A) I think you’re overcomplicating it for yourself. Compositing is a step in the image-making process, and it happens after rendering, the same way lighting happens before rendering, or texturing happens after modeling. In a standard workflow, you’d work on your scene until it looked the way you wanted, then render it, then take those rendered images and composite them in your app of choice. The fact that Blender has a compositing toolset built in doesn’t change that order of operations: work on a scene, then render it, then composite it.
If you were working in two separate files, I think this’d be more intuitive—if you were compositing and decided you want to change something about the render, it’d be clear you needed to go reopen your scene file, make a change, re-render it, and then bring those image files into your compositing project. But when those two steps are happening inside the same project, and Blender automatically propagates the most recent rendered frame into the Render Layers node, it’s easier to get muddled.
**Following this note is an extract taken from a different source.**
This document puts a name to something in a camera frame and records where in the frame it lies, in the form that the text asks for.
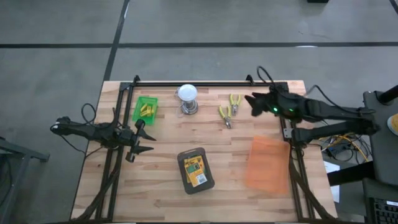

In fact, as a general rule, I recommend people do compositing as a second step, even if they’re staying in Blender for comp—rendering first and then bringing the rendered EXR sequence back into Blender to comp it. Makes it easy to change color/glow/effect settings without having to recommit to an entire costly re-render, and is definitely something you want as your scene gets more complex: once you’re juggling 25 elements, it’s great to only have to re-render the two that need changing. In your case where all you’re doing is layering your CG over a background, you’re probably okay, but it’s something to keep in mind.
And, we can now think about it logically: rendering happens first, followed by compositing—so the output that will be saved by Blender is the composite, since that’s the furthest-along stage in the process.
B) Do you still have those Foreground/Background layers set up? Maybe the background is just the footage, and that’s what ended up being output?
C) Your Multiply isn’t connected to anything. It can help to think of a node graph like a flow chart. Data starts in one place, and moves through the connections, passing from one node to another and being modified, or combined with other streams of data, until it eventually arrives at the output. The output of your composite is, unsurprisingly, the Composite node: whatever’s upstream of that is the result that will be saved out at the end. In that setup, your shadow is being multiplied against the background, but then the result of that operation goes nowhere: it’s just being thrown away. Meanwhile, your castle render is going directly to the composite, bypassing everything else you have set up. And, you have “Use Nodes” unticked, so none of your compositing nodes are even being used at all.
(Also, you don’t need to duplicate the node, since the Shadow Catcher output is right there on the first one. You can, if you need to use one of those inputs somewhere far away and don’t want a long noodle stretching across your whole node graph, but for two things right next to each other like that you can just pull an Image out of the Image output and a Shadow Catcher out of the Shadow Catcher output.)
And when you render an image, you’ve rendered an image. The objects you have selected don’t individually render themselves, again I think you’re overcomplicating it for yourself—hitting “render” isn’t some magical process that informs Blender you’d like to activate this object for initiation into the secret club. It just… renders the image. If an object wasn’t there last time you rendered, and is there now, it’ll appear, but just because that’s what happens when you render: the camera films the scene, and you get a render.
D) Render slots are just a way to cache multiple variations of a render—if you want to compare multiple shader settings, or decide whether a light looks better blue or green. In that video, they’re just saving their new render (with the Shadow Catcher pass activated) to a second slot, so they can toggle back to the saved older one and show the difference: it’s just for illustrative purposes within the tutorial, not relevant to anything you actually need to do.